The official prognosis for Dublin Aiport was:

"Limited flight operations from Dublin Airport on Tuesday 20th April

The Irish Aviation Authority(IAA) have advised us that they expect to resume some air traffic services on a phased based from 05.00 , Tuesday 20th April. The IAA have also indicated that normal operations are not expected to be in place for up to three or four days."

But then after the volcanic burp, the announcement came out:

"06:30 hours: Latest on flight disruptions at Dublin Airport

The IAA have advised us that following a renewed eruption of the Icelandic volcano yesterday afternoon and prevailing weather conditions plans to open Irish airspace have been dashed.

The IAA have also advised us that Ireland is now at the centre of a contamination zone up to at least 1300 hours today, Tuesday 20th April.

This effectively means that no flights will land or take off at Dublin Airport today.

Passengers are advised to consult with their airline or airline’s website BEFORE coming to Dublin Airport."

Now my trip isn't for 2 weeks, but...I am beginning to wonder.

I didn't think about why Iceland is volcanic until recently. Iceland is on the mid-Atlantic ridge. The tectonic plates are moving apart, thinning the crust. This allows lava to reach the surface. Iceland has more than 100 volcanoes, of which over twenty five have erupted in recent history. Iceland is so active with volcanoes, approximately a third of the lava erupted in the last 500 years has erupted there.

This eruption is considered sub-glacial, or under glacial depth ice. Iceland has 83 percent of the worlds sub-glacial eruptions.

This present eruption converted into a sub-glacial eruption. When a volcano happens under a thick layer of ice, interesting things happen.

The one that matters with regard to this cloud is that the ice turns to water and the ice and water become shallow enough to erupt explosively. Not the kind of eruption where the whole top of the mountain is thrown in the air, but where the magma (really hot lava) cools rapidly, forming a kind of glass, and the magma cracks allowing the water to penetrate further. The process starts to feed itself - more water - more cracks. The magma is cooling but since it started out so hot, it has plenty of heat to turn a whole lot of water to steam in a hurry.

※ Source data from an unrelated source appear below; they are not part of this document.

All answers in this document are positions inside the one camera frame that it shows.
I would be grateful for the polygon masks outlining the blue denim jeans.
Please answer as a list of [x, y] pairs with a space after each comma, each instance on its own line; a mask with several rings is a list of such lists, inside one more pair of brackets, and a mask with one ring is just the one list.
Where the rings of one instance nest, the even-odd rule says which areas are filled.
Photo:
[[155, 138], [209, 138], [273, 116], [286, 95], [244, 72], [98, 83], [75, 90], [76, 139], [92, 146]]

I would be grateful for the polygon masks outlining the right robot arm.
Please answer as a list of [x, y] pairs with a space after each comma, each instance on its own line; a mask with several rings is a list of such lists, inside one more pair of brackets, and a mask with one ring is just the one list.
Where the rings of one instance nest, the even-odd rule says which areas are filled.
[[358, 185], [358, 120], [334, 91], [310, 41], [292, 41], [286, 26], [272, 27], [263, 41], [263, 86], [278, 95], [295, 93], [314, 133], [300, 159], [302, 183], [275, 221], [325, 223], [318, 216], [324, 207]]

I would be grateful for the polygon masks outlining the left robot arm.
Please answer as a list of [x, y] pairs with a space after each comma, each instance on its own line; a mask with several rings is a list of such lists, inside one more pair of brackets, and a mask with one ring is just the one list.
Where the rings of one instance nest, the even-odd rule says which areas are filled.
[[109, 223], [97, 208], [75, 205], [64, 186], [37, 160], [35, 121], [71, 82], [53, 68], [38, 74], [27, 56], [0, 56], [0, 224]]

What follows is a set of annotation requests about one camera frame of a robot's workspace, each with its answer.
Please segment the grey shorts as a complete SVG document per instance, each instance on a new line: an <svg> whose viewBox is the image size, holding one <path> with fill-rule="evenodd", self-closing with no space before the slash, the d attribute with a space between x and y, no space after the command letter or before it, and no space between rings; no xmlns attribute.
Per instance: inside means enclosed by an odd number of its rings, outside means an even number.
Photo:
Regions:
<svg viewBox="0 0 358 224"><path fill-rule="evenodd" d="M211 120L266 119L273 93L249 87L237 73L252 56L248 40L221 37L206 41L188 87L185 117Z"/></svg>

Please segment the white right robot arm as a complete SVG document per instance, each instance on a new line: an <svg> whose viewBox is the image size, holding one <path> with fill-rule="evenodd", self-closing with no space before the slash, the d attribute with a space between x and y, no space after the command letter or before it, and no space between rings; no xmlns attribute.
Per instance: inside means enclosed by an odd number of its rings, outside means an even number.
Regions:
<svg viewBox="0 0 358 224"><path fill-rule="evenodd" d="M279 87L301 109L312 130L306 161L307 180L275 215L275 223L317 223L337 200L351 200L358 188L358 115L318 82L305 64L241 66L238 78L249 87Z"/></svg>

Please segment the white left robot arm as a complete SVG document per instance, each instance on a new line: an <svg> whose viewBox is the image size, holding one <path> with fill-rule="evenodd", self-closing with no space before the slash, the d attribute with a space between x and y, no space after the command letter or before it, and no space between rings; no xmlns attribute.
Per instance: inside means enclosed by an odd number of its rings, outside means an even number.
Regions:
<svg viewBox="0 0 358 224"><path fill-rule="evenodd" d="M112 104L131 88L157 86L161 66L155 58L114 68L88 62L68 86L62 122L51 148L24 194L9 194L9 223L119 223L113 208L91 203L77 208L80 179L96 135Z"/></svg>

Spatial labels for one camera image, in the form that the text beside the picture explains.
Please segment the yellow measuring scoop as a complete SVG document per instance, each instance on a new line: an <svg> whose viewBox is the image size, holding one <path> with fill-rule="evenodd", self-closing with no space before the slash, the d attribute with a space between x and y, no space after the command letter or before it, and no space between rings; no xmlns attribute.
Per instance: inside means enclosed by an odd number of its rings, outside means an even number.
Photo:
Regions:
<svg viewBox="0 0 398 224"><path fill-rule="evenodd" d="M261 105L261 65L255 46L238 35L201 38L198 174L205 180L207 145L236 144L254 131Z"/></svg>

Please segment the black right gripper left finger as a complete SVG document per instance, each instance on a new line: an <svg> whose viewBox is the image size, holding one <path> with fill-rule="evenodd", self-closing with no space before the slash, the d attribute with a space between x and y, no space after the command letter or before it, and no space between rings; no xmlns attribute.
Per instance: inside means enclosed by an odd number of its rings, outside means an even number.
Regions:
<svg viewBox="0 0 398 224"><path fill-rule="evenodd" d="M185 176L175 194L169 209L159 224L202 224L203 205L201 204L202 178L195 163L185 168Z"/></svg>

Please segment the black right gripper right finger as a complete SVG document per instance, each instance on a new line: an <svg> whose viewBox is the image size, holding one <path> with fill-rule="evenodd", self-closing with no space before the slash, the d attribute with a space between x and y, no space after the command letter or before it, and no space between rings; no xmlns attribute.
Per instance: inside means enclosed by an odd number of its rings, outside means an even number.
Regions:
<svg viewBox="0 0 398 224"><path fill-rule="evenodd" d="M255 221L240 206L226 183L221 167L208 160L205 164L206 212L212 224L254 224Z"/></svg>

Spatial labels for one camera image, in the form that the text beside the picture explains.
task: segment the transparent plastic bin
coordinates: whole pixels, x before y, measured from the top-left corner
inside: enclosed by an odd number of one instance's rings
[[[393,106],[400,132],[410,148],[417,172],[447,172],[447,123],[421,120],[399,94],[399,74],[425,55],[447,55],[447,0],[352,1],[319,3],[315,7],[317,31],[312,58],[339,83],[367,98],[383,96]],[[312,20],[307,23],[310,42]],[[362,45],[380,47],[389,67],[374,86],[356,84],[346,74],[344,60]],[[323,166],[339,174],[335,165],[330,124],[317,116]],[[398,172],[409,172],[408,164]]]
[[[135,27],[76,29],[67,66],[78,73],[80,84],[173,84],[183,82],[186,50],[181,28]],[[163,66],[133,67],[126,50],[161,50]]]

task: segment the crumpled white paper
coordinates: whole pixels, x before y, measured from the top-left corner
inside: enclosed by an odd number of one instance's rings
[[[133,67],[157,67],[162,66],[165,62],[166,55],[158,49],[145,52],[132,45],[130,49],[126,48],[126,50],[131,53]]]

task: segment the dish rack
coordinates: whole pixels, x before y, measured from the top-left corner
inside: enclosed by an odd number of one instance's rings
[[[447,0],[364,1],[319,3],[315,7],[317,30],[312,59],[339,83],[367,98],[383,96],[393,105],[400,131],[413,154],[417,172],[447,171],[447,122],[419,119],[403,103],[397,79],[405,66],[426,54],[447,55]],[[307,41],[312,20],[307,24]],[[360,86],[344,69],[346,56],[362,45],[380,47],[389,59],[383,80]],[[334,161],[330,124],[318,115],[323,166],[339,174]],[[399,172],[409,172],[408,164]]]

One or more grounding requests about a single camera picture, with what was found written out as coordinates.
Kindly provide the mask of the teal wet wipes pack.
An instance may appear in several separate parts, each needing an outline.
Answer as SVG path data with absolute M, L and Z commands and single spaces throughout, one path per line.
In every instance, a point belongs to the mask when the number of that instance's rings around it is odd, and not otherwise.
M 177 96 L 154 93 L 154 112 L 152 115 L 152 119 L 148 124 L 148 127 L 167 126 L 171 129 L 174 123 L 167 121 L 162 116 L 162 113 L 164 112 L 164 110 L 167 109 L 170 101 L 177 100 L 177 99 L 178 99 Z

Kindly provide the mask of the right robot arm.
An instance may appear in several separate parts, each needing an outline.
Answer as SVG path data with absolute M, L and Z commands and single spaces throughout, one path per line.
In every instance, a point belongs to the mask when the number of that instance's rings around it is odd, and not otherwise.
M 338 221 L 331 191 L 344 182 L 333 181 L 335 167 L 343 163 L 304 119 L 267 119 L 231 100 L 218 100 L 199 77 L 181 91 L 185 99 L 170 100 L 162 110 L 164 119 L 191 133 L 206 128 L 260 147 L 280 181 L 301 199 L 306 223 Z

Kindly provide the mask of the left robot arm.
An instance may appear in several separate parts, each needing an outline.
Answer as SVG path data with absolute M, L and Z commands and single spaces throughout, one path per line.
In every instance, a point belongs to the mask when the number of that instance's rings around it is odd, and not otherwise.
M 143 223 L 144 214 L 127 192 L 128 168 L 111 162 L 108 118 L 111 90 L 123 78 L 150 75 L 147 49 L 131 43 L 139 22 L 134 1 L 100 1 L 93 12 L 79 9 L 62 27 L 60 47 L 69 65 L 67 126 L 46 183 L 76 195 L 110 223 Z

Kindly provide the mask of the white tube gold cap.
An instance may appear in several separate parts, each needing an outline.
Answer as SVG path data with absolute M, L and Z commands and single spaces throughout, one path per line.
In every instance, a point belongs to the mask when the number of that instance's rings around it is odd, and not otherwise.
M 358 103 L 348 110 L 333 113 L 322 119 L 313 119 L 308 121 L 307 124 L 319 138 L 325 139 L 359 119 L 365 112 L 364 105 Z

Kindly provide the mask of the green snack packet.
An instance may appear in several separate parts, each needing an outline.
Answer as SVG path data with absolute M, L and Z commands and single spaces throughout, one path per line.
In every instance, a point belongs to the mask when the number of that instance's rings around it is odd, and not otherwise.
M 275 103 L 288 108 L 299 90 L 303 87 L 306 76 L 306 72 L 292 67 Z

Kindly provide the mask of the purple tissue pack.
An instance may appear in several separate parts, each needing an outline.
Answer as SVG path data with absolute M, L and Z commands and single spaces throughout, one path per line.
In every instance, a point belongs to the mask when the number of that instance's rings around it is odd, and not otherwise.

This steam escapes in a hurry carrying loose ash it picks up with it, sending the ash high in the sky.

A competing theory is that there is "explosive thermal contraction of particles under rapid cooling from contact with water." I'm not sure how that works because contraction implies shrinkage, not expansion, but most geologists think both happen anyway.

Since water is consumed in the process, I don't see how this can go on too long. But if new areas of ice are contacted, or fresh volumes of magma rise...

So we sit and wait while the volcano reminds us we live at the mercy of forces beyond our ability to influence or control.